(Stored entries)
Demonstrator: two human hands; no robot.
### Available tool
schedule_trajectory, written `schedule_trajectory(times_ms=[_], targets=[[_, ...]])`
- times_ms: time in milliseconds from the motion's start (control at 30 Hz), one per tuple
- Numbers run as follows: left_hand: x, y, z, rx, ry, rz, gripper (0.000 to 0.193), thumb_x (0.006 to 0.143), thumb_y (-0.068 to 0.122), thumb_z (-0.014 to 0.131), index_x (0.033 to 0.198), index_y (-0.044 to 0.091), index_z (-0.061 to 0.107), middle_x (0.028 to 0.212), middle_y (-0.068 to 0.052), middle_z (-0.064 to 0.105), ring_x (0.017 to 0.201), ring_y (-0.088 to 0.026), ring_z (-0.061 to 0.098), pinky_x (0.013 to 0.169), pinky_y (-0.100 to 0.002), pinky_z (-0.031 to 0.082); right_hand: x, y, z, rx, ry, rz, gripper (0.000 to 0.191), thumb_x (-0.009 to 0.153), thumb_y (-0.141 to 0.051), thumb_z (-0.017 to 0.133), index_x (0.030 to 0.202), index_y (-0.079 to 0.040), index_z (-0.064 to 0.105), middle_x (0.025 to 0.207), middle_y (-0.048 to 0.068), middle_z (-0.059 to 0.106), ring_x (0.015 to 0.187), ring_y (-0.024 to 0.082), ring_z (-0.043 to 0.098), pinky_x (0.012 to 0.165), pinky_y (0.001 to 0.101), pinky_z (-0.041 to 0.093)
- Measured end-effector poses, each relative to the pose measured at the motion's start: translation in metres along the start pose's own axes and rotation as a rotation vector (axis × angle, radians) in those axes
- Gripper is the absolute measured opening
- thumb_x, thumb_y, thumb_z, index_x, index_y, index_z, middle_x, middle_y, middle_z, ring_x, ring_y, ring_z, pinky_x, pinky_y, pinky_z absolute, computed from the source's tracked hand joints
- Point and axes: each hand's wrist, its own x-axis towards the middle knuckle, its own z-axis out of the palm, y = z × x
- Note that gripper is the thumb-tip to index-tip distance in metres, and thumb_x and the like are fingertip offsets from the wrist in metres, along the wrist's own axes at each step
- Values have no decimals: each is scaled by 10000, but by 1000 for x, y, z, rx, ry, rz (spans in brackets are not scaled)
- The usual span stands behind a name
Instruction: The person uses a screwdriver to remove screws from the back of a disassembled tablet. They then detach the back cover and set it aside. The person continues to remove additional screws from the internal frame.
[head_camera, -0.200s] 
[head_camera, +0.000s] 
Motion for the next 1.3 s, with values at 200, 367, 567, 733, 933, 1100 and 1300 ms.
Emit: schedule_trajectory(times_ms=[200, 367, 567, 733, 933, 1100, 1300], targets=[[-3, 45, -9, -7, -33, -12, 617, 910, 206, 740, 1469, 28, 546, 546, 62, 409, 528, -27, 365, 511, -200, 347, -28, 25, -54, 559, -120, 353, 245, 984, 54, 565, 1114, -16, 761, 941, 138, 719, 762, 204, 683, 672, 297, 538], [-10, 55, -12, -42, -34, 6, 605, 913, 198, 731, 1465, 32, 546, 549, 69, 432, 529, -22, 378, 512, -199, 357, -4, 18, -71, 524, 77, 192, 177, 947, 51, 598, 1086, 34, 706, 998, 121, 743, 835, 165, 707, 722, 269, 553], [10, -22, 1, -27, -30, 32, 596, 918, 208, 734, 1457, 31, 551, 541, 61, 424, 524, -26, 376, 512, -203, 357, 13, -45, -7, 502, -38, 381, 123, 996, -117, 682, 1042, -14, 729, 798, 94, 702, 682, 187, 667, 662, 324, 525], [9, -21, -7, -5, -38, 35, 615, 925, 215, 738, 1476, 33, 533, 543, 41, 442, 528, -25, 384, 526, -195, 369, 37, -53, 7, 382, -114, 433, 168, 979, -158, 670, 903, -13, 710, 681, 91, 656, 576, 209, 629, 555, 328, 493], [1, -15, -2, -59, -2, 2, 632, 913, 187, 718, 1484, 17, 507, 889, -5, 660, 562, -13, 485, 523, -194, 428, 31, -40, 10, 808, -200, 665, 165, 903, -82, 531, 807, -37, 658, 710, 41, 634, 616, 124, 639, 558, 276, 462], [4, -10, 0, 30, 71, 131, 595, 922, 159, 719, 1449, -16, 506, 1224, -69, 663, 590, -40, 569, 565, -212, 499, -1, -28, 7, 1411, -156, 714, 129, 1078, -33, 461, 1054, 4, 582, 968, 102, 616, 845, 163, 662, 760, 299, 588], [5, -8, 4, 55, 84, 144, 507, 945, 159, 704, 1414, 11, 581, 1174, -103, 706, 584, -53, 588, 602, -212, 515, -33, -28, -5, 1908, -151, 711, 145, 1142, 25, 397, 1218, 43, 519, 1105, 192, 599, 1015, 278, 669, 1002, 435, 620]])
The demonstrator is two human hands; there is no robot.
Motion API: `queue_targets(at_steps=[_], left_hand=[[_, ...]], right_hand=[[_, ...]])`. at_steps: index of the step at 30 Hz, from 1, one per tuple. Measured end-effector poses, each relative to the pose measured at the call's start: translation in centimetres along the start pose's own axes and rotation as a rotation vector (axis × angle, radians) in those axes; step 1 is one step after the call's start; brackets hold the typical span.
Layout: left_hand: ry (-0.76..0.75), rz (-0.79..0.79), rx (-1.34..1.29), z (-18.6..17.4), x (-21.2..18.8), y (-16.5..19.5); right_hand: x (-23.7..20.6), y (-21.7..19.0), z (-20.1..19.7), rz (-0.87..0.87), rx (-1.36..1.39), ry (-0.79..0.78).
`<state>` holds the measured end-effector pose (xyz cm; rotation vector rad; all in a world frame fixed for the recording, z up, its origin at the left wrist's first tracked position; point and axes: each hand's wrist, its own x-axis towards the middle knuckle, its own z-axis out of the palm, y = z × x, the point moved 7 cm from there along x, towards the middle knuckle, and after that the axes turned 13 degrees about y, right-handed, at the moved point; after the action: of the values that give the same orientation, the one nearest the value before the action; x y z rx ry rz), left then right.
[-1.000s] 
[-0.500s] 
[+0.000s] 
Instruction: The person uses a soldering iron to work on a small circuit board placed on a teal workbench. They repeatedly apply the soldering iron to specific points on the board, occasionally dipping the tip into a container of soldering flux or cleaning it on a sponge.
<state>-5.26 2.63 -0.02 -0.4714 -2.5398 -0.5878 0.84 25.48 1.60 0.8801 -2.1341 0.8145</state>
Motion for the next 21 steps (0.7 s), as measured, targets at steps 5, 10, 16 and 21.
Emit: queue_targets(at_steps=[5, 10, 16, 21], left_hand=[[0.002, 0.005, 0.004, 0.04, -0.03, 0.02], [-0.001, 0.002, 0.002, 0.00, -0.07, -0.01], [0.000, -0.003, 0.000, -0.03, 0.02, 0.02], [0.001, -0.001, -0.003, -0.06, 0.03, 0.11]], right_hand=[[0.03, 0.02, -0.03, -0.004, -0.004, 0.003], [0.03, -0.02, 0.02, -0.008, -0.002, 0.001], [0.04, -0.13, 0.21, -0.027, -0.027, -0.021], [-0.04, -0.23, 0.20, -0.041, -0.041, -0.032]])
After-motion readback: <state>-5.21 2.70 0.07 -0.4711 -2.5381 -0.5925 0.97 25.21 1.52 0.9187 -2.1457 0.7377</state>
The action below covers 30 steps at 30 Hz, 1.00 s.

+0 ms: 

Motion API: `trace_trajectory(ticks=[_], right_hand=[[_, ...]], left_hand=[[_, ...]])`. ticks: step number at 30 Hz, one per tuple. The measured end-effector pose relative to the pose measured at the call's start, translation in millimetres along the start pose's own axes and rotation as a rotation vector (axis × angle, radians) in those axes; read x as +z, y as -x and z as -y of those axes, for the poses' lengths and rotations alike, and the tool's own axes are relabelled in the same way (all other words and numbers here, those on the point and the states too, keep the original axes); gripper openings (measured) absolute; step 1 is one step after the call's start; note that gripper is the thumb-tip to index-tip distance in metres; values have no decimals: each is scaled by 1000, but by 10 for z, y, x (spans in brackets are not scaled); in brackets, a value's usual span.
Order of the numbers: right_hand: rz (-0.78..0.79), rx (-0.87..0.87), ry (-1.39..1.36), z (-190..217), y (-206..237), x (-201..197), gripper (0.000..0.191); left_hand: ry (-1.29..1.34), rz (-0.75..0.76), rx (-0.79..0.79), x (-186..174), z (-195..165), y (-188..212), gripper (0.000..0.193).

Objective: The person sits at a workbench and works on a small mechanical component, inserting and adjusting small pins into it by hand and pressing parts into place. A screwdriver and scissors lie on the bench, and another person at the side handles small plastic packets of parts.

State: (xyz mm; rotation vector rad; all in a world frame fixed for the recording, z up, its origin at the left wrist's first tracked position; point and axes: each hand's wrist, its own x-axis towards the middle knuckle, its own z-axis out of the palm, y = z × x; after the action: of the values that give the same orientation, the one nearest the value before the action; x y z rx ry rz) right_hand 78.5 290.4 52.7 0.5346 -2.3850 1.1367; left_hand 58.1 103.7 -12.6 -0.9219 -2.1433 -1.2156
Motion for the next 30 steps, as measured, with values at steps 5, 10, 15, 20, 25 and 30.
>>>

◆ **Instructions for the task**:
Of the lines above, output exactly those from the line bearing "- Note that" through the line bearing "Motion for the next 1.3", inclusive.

◆ **Your solution**:
- Note that gripper is the thumb-tip to index-tip distance in metres, and thumb_x and the like are fingertip offsets from the wrist in metres, along the wrist's own axes at each step
- Values have no decimals: each is scaled by 10000, but by 1000 for x, y, z, rx, ry, rz (spans in brackets are not scaled)
- The usual span stands behind a name
Instruction: The person uses a screwdriver to remove screws from the back of a disassembled tablet. They then detach the back cover and set it aside. The person continues to remove additional screws from the internal frame.
[head_camera, -0.200s] 
[head_camera, +0.000s] 
Motion for the next 1.3 s, with values at 200, 367, 567, 733, 933, 1100 and 1300 ms.

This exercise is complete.